→ **PROMPT**: Whenever the string "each" appears in a line of the listing below, that line counts. Say how many lines count, and give nothing else.

→ **GIVEN DATA**:
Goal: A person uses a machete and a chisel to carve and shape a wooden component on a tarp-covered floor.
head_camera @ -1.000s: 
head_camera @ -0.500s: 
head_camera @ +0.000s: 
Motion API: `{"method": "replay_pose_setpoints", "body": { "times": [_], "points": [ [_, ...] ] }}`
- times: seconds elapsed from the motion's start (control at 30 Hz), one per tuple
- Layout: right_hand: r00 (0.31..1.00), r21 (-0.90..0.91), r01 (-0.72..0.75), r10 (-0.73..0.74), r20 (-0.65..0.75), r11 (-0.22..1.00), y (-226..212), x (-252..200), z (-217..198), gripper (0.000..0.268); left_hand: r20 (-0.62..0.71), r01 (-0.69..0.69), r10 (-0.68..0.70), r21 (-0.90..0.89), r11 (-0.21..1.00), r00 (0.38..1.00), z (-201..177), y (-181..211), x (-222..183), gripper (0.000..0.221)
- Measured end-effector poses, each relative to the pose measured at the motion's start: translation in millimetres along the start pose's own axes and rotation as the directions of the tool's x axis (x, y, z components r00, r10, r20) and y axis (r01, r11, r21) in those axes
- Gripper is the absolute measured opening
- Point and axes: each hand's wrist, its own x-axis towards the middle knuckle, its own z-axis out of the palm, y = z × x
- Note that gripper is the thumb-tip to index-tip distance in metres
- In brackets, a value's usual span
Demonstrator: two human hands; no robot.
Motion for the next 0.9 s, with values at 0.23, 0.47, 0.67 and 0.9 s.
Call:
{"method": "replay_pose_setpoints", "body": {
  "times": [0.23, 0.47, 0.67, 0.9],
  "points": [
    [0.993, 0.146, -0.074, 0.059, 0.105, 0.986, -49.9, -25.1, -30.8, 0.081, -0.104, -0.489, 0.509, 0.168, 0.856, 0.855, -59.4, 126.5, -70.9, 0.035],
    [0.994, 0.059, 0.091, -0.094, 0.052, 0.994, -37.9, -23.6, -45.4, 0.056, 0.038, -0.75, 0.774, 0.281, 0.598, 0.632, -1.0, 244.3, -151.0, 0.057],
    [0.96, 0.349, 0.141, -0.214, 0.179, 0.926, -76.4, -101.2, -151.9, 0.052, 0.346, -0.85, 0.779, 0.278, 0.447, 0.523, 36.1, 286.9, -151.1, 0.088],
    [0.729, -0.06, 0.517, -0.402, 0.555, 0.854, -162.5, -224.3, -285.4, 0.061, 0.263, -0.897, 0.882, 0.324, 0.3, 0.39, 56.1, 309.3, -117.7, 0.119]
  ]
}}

→ **EXERCISE RESPONSE**: 2